> **WORK ORDER**:
Check each line below for "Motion" and give the count of those that have it, nothing else.

Saved entries:

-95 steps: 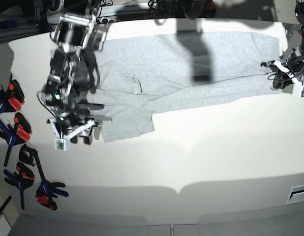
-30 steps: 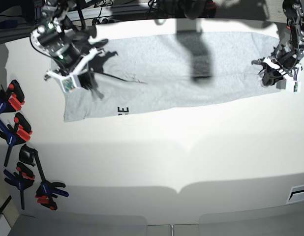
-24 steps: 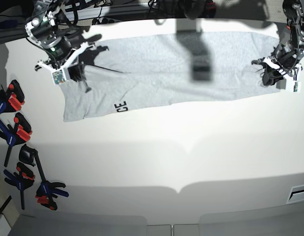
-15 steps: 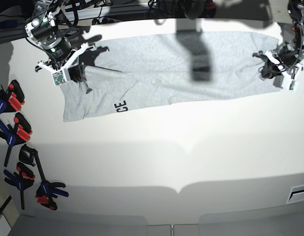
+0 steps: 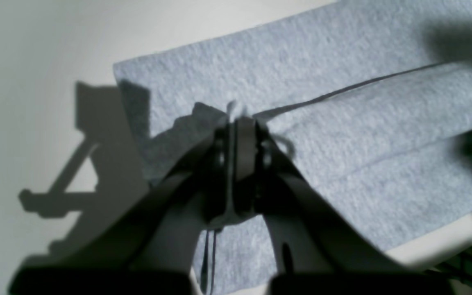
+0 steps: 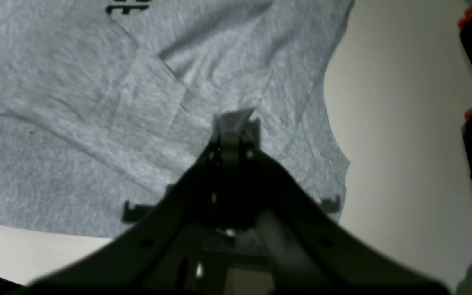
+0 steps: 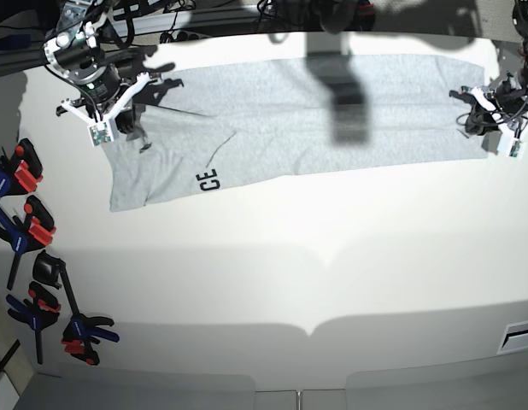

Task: Fold the T-shirt properly
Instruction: 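Fold the side edge over toward the left gripper and release, then grasp the shirt's opposite side with the left gripper and fold it inward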

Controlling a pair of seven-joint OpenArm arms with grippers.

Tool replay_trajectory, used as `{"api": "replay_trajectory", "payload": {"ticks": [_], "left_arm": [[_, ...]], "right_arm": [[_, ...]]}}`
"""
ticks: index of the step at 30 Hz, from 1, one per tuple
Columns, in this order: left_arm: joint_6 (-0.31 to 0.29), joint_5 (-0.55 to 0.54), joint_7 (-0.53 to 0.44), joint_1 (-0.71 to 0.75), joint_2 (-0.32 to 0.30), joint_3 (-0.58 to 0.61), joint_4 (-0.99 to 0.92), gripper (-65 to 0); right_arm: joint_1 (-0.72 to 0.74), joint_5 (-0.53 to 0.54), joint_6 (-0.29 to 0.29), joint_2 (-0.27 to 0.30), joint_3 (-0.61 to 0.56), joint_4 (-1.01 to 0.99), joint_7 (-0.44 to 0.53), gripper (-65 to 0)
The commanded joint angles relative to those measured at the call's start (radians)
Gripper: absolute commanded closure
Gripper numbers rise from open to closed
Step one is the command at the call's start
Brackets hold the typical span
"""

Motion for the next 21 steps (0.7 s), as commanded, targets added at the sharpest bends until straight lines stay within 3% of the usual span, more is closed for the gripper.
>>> {"api": "replay_trajectory", "payload": {"ticks": [1, 4, 5, 7, 9, 12, 14, 21], "left_arm": [[-0.004, -0.009, -0.020, -0.002, -0.022, -0.010, 0.015, 0.0], [-0.004, -0.009, -0.021, -0.003, -0.022, -0.010, 0.015, 0.0], [-0.004, -0.009, -0.020, -0.003, -0.022, -0.010, 0.015, 0.0], [-0.004, -0.009, -0.019, -0.002, -0.022, -0.010, 0.015, 0.0], [-0.004, -0.009, -0.018, -0.002, -0.022, -0.010, 0.015, -1.9], [-0.004, -0.009, -0.007, -0.002, -0.022, -0.010, 0.015, -18.0], [-0.003, -0.009, -0.005, -0.002, -0.022, -0.010, 0.015, -23.7], [-0.001, 0.020, -0.010, -0.002, -0.022, -0.010, 0.014, -24.9]], "right_arm": [[0.002, 0.007, -0.015, 0.008, 0.005, 0.021, 0.023, 0.0], [0.002, 0.006, -0.015, 0.008, 0.005, 0.021, 0.019, 0.0], [0.002, 0.006, -0.023, 0.008, 0.005, 0.021, 0.011, -5.7], [0.002, 0.006, -0.093, 0.008, 0.005, 0.021, -0.005, -18.8], [0.002, 0.000, -0.180, 0.008, 0.005, 0.021, -0.008, -25.4], [0.005, -0.025, -0.202, 0.008, 0.005, 0.021, -0.029, -26.5], [0.008, -0.028, -0.202, 0.008, 0.005, 0.021, -0.056, -26.5], [0.008, -0.026, -0.202, 0.008, 0.005, 0.021, -0.032, -26.5]]}}
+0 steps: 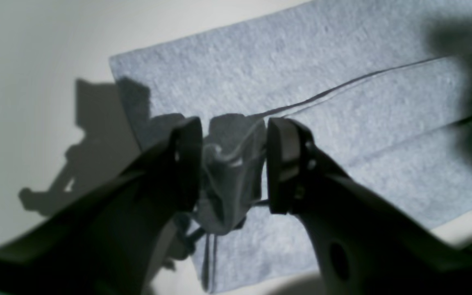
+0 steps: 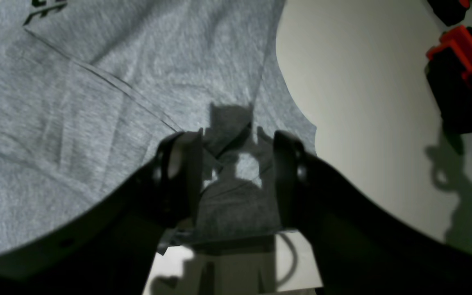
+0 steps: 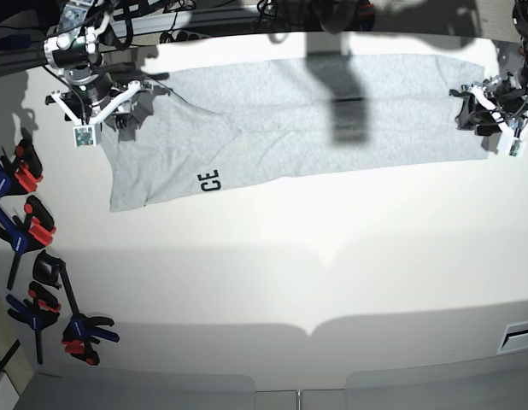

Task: Fold the T-shirt properly
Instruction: 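Grasp the shirt's opposite side with the left gripper and fold it inward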

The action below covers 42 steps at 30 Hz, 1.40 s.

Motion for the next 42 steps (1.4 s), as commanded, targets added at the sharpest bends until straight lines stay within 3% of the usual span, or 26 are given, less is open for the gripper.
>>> {"api": "replay_trajectory", "payload": {"ticks": [1, 4, 6, 11, 17, 22, 23, 28, 31, 36, 42], "left_arm": [[0.018, 0.020, -0.035, -0.002, -0.022, -0.010, 0.014, -26.5], [0.101, 0.142, -0.113, -0.002, -0.022, -0.010, 0.012, -37.1], [0.134, 0.179, -0.098, -0.002, -0.023, -0.010, 0.012, -41.7], [0.131, 0.097, 0.032, -0.002, -0.022, -0.010, 0.012, -42.2], [0.132, 0.069, -0.052, -0.002, -0.022, -0.010, -0.135, -42.1], [0.132, -0.046, -0.016, -0.002, -0.022, -0.010, -0.264, -42.1], [0.128, -0.081, 0.010, -0.002, -0.022, -0.010, -0.273, -42.1], [0.003, -0.344, 0.184, -0.002, -0.022, -0.010, -0.283, -42.1], [-0.032, -0.469, 0.238, -0.002, -0.022, -0.010, -0.283, -42.1], [-0.034, -0.484, 0.227, -0.003, -0.022, -0.010, -0.283, -42.1], [-0.034, -0.485, 0.131, -0.008, -0.022, -0.010, -0.282, -42.1]], "right_arm": [[0.003, 0.004, -0.006, 0.008, 0.005, 0.020, 0.021, -26.5], [0.003, 0.006, -0.006, 0.008, 0.005, 0.020, 0.023, -26.5], [0.003, 0.006, -0.006, 0.008, 0.005, 0.020, 0.024, -26.5], [0.003, 0.006, -0.006, 0.008, 0.005, 0.020, 0.037, -26.5], [0.003, 0.014, -0.006, 0.008, 0.005, 0.020, 0.049, -26.5], [0.003, 0.013, -0.006, 0.009, 0.005, 0.020, 0.050, -26.5], [0.003, 0.013, -0.006, 0.009, 0.005, 0.020, 0.051, -26.5], [0.006, 0.013, -0.006, 0.008, 0.005, 0.023, 0.055, -26.5], [0.006, 0.013, -0.006, 0.008, 0.005, 0.033, 0.055, -26.5], [0.006, 0.013, -0.006, 0.008, 0.005, 0.053, 0.055, -26.5], [0.005, 0.013, -0.006, 0.008, 0.005, 0.093, 0.053, -26.5]]}}
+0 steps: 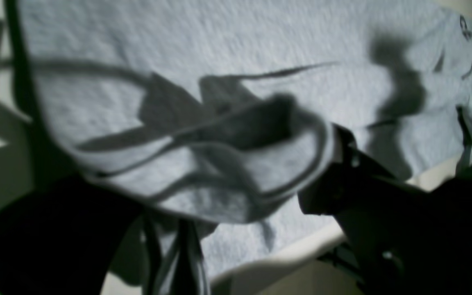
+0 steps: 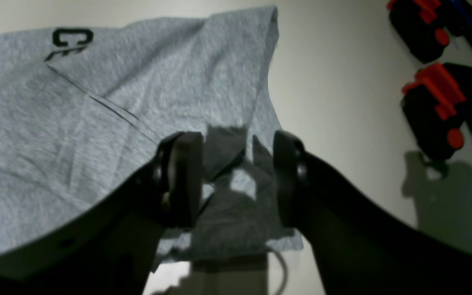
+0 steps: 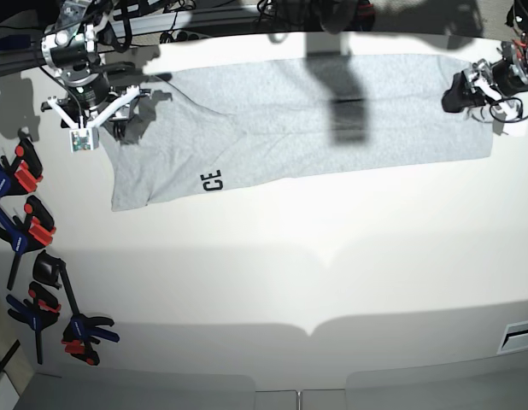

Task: Fold the T-shirt properly
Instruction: 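Grasp the shirt's opposite side with the left gripper and fold it inward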

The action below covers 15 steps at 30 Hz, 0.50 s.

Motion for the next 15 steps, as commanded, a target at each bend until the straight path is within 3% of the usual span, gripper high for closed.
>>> {"api": "replay_trajectory", "payload": {"ticks": [1, 6, 8, 10, 11, 15], "left_arm": [[-0.005, -0.011, -0.013, -0.003, -0.020, -0.006, 0.009, -42.1], [-0.005, -0.009, -0.011, -0.002, -0.020, -0.006, 0.009, -39.9], [-0.008, -0.008, -0.013, -0.003, -0.021, -0.006, 0.009, -28.5], [-0.008, 0.012, -0.043, -0.002, -0.020, -0.006, 0.009, -7.0], [-0.008, 0.035, -0.065, -0.002, -0.020, -0.006, 0.009, 0.0], [-0.007, 0.123, -0.153, -0.003, -0.021, -0.006, 0.009, 0.0]], "right_arm": [[0.005, 0.010, -0.006, 0.008, 0.005, 0.030, 0.024, -26.5], [0.005, 0.010, -0.006, 0.008, 0.005, 0.043, 0.024, -26.5], [0.005, 0.010, -0.006, 0.008, 0.005, 0.043, 0.020, -26.5], [0.005, 0.010, -0.006, 0.008, 0.005, 0.043, 0.020, -26.5], [0.005, 0.010, -0.006, 0.008, 0.005, 0.043, 0.020, -26.5], [0.005, 0.010, -0.006, 0.008, 0.005, 0.043, 0.020, -26.5]]}}
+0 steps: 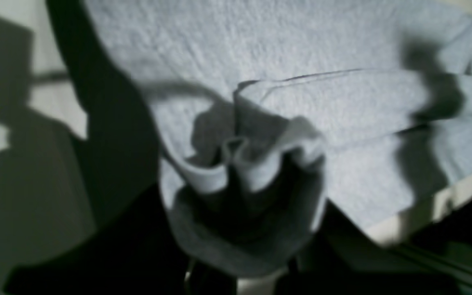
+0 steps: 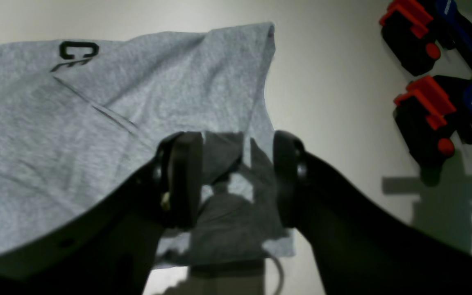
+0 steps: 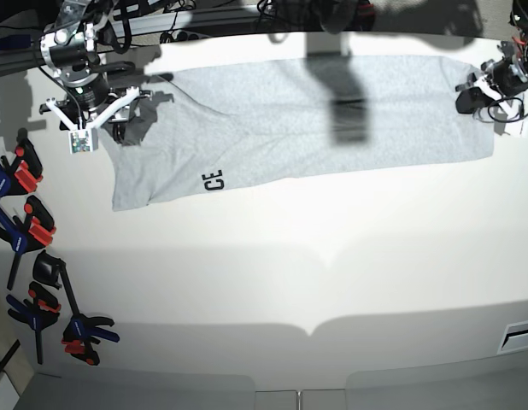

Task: Fold the T-shirt properly
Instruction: 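Grasp the shirt's opposite side with the left gripper and fold it inward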

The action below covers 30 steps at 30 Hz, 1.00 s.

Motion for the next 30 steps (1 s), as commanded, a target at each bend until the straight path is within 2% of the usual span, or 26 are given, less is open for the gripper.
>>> {"api": "replay_trajectory", "payload": {"ticks": [1, 4, 7, 11, 15, 18, 24, 27, 30], "left_arm": [[-0.006, 0.002, -0.023, -0.003, -0.023, -0.007, 0.012, 0.0], [0.008, 0.090, -0.023, -0.029, -0.023, -0.007, 0.012, 0.0], [0.090, 0.199, -0.024, -0.086, -0.023, -0.007, 0.012, 0.0], [0.091, 0.310, -0.023, -0.174, -0.039, -0.007, 0.012, 0.0], [0.156, 0.348, 0.005, -0.227, -0.058, -0.007, 0.017, 0.0], [0.154, 0.292, 0.072, -0.225, -0.046, -0.006, 0.062, 0.0], [0.124, 0.210, 0.104, -0.173, 0.051, -0.006, 0.262, 0.0], [0.120, 0.209, 0.134, -0.132, 0.123, -0.005, 0.370, 0.0], [0.084, 0.208, 0.132, -0.094, 0.199, -0.005, 0.452, 0.0]], "right_arm": [[0.005, 0.007, -0.006, 0.008, 0.005, 0.023, 0.022, -26.5], [0.005, 0.007, -0.006, 0.008, 0.005, 0.023, 0.022, -26.5], [0.005, 0.007, -0.006, 0.008, 0.005, 0.023, 0.022, -26.5], [0.005, 0.007, -0.006, 0.008, 0.005, 0.023, 0.022, -26.5], [0.005, 0.007, -0.006, 0.008, 0.005, 0.023, 0.021, -26.5], [0.005, 0.007, -0.006, 0.008, 0.005, 0.023, 0.022, -26.5], [0.027, 0.007, -0.006, 0.008, 0.005, 0.024, 0.023, -26.5], [0.051, 0.007, -0.006, 0.008, 0.005, 0.024, 0.022, -26.5], [0.078, 0.007, -0.006, 0.008, 0.005, 0.024, 0.022, -26.5]]}}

> **ANSWER TO THIS PROBLEM**:
4